Alberto Tognoli (born 26 July 1937, Brescia, died 3 March 2008 in Rapallo) was an Italian mathematician, who worked on algebraic geometry.

Tognoli received his Ph.D. (Laurea) in 1960 from the University of Pisa. From 1970 he became full professor at the same university, and he also taught in Cosenza, Ferrara, Paris and Tours. He was also a professor of geometry at the University of Trento from 1986 until his retirement as professor emeritus in 2005.

He is known for his research on Nash functions and Nash manifolds (named after John Nash). He proved Nash's conjecture that smooth compact manifolds are diffeomorphic to non-singular real algebraic manifolds (known as the Theorem of Nash and Tognoli).

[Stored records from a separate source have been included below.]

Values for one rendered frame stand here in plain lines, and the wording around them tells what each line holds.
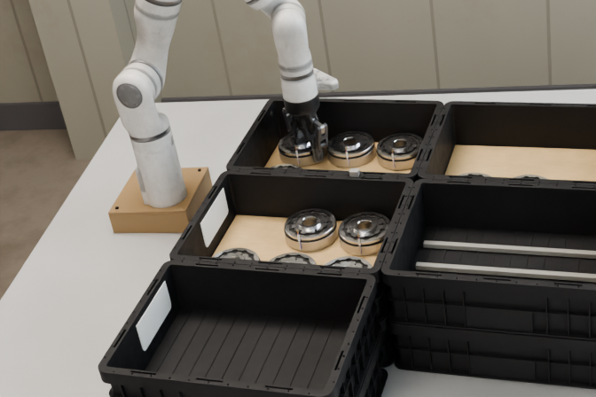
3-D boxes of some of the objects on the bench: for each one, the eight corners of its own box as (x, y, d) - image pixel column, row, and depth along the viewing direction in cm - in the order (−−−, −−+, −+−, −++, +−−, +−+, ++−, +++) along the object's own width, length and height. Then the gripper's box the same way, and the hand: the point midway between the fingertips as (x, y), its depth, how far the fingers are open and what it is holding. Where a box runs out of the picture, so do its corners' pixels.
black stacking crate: (392, 374, 202) (385, 323, 195) (426, 272, 225) (420, 224, 219) (621, 397, 189) (622, 344, 182) (631, 287, 212) (632, 237, 206)
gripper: (265, 87, 239) (277, 151, 247) (306, 109, 228) (317, 175, 236) (294, 73, 242) (304, 137, 250) (335, 96, 231) (344, 161, 239)
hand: (309, 151), depth 243 cm, fingers open, 5 cm apart
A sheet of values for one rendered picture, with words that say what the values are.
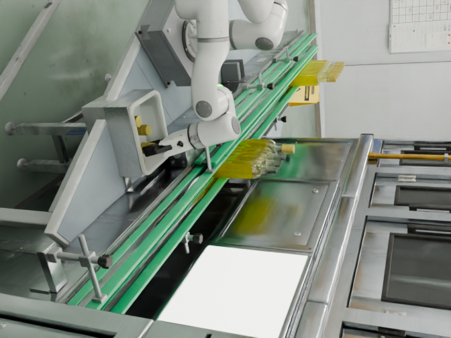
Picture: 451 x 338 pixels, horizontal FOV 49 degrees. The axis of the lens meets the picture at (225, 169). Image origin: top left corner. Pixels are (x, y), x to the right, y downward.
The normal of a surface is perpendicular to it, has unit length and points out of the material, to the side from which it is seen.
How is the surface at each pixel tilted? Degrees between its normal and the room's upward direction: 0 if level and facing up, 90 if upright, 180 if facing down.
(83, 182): 0
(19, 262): 90
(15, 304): 90
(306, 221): 90
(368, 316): 90
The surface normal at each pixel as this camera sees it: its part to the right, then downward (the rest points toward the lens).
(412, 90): -0.35, 0.43
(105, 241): -0.13, -0.90
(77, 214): 0.93, 0.04
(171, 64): -0.23, 0.84
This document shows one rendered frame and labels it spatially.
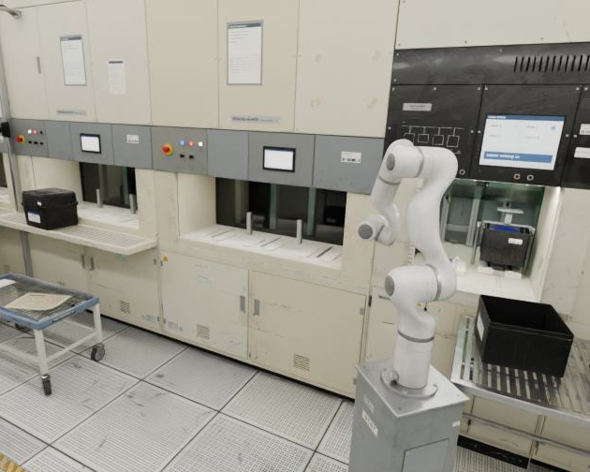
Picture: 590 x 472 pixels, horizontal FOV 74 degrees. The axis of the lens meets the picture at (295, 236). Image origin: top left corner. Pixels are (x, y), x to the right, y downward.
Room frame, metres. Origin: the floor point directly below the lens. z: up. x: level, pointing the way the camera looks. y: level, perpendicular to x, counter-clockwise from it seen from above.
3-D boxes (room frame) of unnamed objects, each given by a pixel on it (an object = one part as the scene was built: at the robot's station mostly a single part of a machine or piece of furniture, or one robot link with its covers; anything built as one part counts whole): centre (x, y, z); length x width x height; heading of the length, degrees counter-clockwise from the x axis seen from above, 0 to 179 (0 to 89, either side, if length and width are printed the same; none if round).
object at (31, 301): (2.26, 1.60, 0.47); 0.31 x 0.23 x 0.02; 86
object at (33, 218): (2.85, 1.83, 0.93); 0.30 x 0.28 x 0.26; 62
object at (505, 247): (2.07, -1.14, 1.06); 0.24 x 0.20 x 0.32; 65
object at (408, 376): (1.19, -0.42, 0.85); 0.19 x 0.19 x 0.18
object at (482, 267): (2.08, -1.14, 0.89); 0.22 x 0.21 x 0.04; 155
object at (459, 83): (2.15, -0.99, 0.98); 0.95 x 0.88 x 1.95; 155
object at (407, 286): (1.18, -0.39, 1.07); 0.19 x 0.12 x 0.24; 105
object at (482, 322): (1.41, -0.90, 0.85); 0.28 x 0.28 x 0.17; 73
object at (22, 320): (2.36, 1.75, 0.24); 0.97 x 0.52 x 0.48; 68
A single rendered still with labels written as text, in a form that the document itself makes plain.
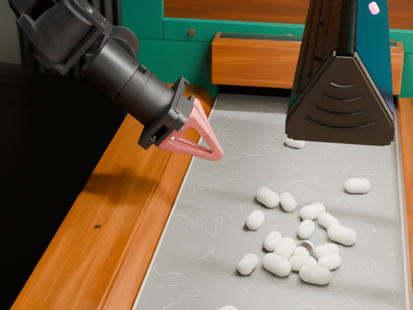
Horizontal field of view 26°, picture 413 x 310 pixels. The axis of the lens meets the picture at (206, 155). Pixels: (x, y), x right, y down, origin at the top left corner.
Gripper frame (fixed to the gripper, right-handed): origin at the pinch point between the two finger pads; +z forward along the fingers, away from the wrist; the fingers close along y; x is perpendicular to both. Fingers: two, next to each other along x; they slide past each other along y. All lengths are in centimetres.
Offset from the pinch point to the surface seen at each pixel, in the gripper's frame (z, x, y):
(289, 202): 11.9, -0.9, 0.8
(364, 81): -7, -31, -39
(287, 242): 11.3, -1.7, -9.9
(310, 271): 13.5, -3.5, -15.3
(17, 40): -28, 135, 238
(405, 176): 23.2, -11.2, 8.3
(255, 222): 8.8, 1.7, -4.4
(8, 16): -37, 129, 239
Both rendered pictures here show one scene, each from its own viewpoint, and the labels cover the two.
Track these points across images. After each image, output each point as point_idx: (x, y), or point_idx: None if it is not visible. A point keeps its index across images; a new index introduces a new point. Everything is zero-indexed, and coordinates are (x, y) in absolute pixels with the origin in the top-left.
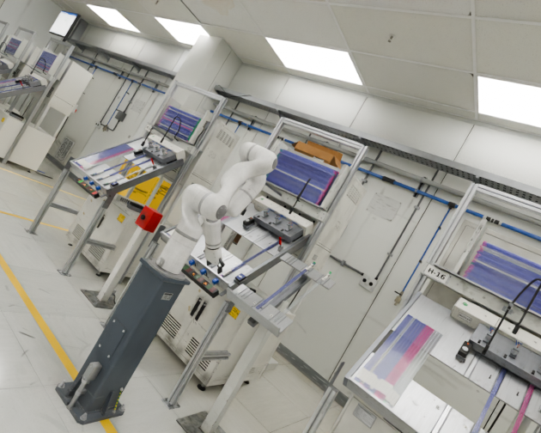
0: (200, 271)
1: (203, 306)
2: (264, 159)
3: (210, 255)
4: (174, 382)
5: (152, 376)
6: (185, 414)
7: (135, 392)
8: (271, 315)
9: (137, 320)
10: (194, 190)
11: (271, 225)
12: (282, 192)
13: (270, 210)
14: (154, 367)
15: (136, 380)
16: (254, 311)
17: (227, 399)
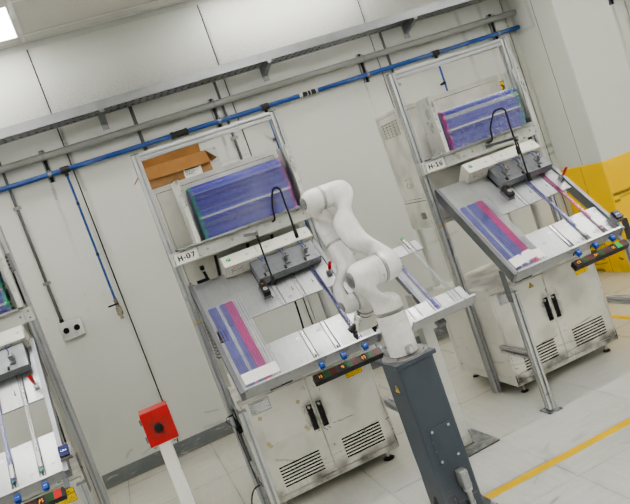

He received in 1974 the Caccioppoli Prize and in 1988 the gold medal in Mathematics of the Accademia dei XL.

Selected publications

- Algebraic Geometry and Nash Functions, Institutiones Mathematicae, Academic Press 1978
- as editor with M. Galbiati: Real analytic and algebraic geometry : proceedings of the conference held in Trento, Italy, October 3–7, 1988, Lecture Notes in Mathematics 1420, Springer Verlag 1990
- Singularities of Analytic Spaces, CIME, Rom: Cremonese 1975
- Introduzione alla teoria degli spazi analitici reali, Rom, Accademia dei Lincei 1976
- Approximation theorems and Nash conjecture, Memoires SMF, 38, 1974, 53–68, numdam
- Algebraic approximation of manifolds and spaces, Seminaire Bourbaki, No. 548, 1979/80, numdam
- Tognoli, Alberto (1988). "Analyticity of homology classes"
- with Alessandro Tancredi: Tancredi, Alessandro (2006). "On the products of Nash subvarieties by spheres"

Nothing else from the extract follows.